Now, the discriminator will take a real or synthetic data sample and classify it as real or fake:



In [18]:
def build_discriminator():
    model = Sequential([
        Dense(512, input_shape=(4,)),
        LeakyReLU(alpha=0.01),
        Dense(256),
        LeakyReLU(alpha=0.01),
        Dense(128),
        LeakyReLU(alpha=0.01),
        Dense(1, activation='sigmoid')  # output: 1 neuron for real/fake classification
    ])
    model.compile(loss='binary_crossentropy', optimizer=Adam(), metrics=['accuracy'])
    return model

# create the discriminator
discriminator = build_discriminator()
discriminator.summary()

Next, we will freeze the discriminator’s weights when training the generator to ensure only the generator is updated during those training steps:



In [19]:
def build_gan(generator, discriminator):
    # freeze the discriminator’s weights while training the generator
    discriminator.trainable = False

    model = Sequential([generator, discriminator])
    model.compile(loss='binary_crossentropy', optimizer=Adam())
    return model

# create the GAN
gan = build_gan(generator, discriminator)
gan.summary()

Now, we will train the GAN using the following steps:


1. Generate random noise.
2. Use the generator to create fake data.
3. Train the discriminator on both real and fake data.
4. Train the generator via the GAN to fool the discriminator.


In [21]:
def train_gan(gan, generator, discriminator, data, epochs=10000, batch_size=128, latent_dim=100):
    for epoch in range(1, epochs + 1):  # Start from 1 instead of 0
        # select a random batch of real data
        idx = np.random.randint(0, data.shape[0], batch_size)
        real_data = data[idx]

        # generate a batch of fake data
        noise = np.random.normal(0, 1, (batch_size, latent_dim))
        fake_data = generator.predict(noise)

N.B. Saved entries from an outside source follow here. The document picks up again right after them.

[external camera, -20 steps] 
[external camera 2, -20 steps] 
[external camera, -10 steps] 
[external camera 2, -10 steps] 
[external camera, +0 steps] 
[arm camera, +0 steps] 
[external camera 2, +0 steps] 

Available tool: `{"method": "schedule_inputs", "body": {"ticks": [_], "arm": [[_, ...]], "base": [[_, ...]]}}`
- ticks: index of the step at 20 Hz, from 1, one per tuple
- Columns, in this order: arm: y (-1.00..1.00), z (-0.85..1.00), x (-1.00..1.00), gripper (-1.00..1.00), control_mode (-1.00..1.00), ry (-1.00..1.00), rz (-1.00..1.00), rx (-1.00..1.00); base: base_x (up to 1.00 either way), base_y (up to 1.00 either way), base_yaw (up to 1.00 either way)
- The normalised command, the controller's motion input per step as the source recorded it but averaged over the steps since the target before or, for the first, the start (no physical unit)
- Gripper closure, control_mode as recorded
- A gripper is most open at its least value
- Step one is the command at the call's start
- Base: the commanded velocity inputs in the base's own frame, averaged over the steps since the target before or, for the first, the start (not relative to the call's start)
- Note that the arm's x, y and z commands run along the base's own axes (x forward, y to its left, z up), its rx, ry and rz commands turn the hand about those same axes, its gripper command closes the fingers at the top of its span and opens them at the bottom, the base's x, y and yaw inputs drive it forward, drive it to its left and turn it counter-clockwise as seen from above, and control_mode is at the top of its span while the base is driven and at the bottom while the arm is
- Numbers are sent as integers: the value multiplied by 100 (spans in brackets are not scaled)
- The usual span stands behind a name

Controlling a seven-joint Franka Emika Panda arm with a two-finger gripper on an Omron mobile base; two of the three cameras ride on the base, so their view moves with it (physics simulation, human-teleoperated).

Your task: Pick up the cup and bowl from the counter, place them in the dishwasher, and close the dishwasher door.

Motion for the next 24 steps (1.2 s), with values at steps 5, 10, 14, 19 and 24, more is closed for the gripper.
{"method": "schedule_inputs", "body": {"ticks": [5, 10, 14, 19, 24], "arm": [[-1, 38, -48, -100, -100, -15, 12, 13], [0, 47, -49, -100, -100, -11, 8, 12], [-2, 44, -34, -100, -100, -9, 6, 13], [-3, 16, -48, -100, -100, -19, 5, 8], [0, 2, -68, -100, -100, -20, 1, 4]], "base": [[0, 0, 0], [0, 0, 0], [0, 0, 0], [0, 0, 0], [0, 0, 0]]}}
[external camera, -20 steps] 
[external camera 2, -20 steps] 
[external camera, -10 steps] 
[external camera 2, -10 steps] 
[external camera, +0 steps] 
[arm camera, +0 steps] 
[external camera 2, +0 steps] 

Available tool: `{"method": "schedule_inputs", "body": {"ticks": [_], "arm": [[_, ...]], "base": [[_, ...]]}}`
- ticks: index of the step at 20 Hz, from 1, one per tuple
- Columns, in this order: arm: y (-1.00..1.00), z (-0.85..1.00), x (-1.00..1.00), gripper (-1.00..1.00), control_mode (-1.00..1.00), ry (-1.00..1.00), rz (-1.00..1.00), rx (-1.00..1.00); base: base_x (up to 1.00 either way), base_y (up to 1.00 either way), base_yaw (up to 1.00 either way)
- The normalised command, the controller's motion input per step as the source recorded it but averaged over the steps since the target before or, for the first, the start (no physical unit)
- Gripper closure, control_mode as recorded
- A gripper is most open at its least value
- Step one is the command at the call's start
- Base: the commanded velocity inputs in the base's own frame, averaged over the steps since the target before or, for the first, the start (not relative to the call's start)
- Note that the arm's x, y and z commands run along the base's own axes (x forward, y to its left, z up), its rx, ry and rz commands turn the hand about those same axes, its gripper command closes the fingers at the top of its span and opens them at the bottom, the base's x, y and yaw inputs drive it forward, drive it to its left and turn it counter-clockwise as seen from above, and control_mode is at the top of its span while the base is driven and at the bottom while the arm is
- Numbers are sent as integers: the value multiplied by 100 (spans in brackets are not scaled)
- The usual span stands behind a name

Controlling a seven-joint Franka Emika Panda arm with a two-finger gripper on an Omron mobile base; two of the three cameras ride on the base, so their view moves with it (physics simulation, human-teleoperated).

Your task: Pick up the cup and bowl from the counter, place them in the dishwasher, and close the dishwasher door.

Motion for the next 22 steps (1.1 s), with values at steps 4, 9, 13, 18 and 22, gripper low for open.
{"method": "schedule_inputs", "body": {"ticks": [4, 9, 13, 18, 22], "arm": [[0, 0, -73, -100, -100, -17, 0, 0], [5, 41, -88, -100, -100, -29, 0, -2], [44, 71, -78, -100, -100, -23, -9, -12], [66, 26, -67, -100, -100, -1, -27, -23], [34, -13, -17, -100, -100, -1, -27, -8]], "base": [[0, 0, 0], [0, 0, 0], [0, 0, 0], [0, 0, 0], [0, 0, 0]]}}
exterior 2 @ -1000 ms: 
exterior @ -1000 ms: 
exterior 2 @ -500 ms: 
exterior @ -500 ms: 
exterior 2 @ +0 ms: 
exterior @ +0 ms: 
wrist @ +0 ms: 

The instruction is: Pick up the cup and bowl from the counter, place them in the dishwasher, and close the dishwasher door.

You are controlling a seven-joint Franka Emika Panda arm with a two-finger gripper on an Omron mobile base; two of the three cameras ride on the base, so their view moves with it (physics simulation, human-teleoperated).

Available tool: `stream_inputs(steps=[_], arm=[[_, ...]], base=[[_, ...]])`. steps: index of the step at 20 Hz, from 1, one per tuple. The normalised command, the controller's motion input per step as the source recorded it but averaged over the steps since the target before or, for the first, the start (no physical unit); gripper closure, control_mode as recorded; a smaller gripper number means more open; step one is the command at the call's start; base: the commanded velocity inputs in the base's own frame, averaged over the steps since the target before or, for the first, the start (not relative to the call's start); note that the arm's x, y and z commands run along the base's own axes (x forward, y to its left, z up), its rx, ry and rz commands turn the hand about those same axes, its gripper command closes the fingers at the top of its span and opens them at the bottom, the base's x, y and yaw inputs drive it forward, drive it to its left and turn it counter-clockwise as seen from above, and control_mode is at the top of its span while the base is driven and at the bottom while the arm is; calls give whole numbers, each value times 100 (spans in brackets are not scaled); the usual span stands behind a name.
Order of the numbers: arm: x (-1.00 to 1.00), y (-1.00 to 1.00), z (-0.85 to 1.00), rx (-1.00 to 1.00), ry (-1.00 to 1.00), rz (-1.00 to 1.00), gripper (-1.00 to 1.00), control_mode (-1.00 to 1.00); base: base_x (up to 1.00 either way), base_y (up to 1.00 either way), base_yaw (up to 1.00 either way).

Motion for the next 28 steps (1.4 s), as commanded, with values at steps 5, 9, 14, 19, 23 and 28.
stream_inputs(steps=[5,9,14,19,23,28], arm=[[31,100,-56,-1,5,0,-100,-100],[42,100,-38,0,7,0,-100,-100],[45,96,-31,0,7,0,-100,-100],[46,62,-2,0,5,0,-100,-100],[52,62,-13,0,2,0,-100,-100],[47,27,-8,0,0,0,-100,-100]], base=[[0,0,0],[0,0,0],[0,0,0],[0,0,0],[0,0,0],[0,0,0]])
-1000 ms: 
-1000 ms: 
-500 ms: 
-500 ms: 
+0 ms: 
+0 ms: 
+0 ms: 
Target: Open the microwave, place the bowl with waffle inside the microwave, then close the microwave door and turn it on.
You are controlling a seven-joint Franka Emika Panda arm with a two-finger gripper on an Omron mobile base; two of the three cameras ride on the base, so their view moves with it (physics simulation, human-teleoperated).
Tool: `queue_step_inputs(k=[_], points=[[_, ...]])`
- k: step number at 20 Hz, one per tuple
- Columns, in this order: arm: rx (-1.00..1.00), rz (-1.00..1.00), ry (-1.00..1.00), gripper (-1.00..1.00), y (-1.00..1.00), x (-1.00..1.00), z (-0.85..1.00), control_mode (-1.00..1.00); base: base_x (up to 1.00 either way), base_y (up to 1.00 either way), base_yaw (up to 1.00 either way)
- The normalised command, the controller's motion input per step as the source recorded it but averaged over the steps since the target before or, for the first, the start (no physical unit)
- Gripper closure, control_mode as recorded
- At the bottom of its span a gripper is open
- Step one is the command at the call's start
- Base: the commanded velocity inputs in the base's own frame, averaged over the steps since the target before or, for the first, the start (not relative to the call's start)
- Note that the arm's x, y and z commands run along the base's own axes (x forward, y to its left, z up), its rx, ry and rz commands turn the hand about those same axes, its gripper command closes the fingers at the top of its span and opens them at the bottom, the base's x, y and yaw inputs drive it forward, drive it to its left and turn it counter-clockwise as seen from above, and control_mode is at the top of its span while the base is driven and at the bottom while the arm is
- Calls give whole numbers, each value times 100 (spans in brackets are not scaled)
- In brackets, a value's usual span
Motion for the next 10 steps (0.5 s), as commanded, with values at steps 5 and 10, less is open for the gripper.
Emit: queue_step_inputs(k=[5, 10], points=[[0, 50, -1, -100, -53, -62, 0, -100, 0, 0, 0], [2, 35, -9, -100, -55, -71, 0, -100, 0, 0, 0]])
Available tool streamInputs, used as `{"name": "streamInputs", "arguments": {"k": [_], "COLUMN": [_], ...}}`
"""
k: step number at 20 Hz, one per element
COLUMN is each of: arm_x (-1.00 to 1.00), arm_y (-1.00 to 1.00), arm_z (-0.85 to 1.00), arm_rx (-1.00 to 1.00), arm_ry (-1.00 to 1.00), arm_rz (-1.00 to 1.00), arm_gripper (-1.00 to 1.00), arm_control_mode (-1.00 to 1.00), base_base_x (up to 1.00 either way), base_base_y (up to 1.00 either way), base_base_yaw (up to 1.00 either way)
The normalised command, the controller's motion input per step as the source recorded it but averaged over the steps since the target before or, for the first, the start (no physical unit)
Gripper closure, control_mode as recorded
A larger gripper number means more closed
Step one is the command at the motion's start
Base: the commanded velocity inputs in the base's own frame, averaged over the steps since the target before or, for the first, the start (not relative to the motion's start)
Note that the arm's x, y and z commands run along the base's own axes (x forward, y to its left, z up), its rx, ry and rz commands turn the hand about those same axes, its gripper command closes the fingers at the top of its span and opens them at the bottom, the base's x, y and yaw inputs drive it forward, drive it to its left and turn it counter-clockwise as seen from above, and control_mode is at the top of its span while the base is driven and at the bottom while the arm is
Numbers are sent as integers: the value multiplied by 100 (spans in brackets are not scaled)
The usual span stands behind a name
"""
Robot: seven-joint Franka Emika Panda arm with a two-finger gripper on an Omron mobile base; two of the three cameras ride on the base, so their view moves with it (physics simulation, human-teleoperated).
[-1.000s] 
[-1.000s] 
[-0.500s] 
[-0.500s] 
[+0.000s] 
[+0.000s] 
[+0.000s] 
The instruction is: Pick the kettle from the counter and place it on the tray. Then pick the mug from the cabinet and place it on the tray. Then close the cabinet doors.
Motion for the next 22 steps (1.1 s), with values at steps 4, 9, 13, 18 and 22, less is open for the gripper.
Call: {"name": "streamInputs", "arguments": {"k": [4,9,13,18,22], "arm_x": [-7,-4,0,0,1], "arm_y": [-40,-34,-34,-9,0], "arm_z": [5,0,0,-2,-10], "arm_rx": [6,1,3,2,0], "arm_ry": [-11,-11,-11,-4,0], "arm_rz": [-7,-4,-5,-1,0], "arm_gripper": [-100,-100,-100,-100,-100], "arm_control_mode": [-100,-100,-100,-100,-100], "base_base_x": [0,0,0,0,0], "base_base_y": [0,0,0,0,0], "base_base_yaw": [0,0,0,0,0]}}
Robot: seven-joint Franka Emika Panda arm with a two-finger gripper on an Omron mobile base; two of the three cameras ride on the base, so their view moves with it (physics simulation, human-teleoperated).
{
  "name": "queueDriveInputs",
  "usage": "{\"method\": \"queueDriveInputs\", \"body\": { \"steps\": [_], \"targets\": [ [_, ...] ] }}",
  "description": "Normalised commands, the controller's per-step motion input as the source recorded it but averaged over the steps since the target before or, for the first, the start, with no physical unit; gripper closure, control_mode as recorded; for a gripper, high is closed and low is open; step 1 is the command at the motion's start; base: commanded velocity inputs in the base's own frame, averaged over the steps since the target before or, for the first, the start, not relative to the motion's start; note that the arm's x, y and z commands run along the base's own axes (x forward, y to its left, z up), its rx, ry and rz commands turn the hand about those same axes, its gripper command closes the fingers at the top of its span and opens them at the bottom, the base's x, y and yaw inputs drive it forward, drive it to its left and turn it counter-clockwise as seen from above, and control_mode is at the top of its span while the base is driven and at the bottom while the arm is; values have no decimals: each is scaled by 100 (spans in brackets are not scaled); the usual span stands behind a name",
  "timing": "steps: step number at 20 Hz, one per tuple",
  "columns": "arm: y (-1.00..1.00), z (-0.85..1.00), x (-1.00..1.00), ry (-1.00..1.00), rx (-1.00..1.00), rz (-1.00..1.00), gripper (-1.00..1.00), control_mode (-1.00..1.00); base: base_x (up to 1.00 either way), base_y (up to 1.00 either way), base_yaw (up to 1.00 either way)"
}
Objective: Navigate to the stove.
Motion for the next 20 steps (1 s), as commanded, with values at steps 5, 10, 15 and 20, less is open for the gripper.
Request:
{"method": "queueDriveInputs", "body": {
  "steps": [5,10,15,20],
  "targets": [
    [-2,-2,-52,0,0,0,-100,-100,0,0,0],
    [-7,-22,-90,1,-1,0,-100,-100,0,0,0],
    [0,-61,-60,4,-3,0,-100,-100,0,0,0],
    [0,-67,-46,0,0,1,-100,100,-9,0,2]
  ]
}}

        # labels for real and fake data
        real_labels = np.ones((batch_size, 1))  # real data has label 1
        fake_labels = np.zeros((batch_size, 1))  # fake data has label 0

        # train the discriminator
        d_loss_real = discriminator.train_on_batch(real_data, real_labels)
        d_loss_fake = discriminator.train_on_batch(fake_data, fake_labels)

        # train the generator via the GAN
        noise = np.random.normal(0, 1, (batch_size, latent_dim))
        valid_labels = np.ones((batch_size, 1))
        g_loss = gan.train_on_batch(noise, valid_labels)

        # print the progress every 10 epochs
        if epoch % 10 == 0:
            # Access the loss values from the returned arrays using indexing [0]
            d_loss = 0.5 * np.add(d_loss_real[0], d_loss_fake[0])
            print(f"Epoch {epoch}/{epochs}: D Loss: {d_loss:.4f}, G Loss: {g_loss[0]:.4f}") # Accessing the loss value using g_loss[0]


train_gan(gan, generator, discriminator, normalized_data, epochs=1000, batch_size=128, latent_dim=latent_dim)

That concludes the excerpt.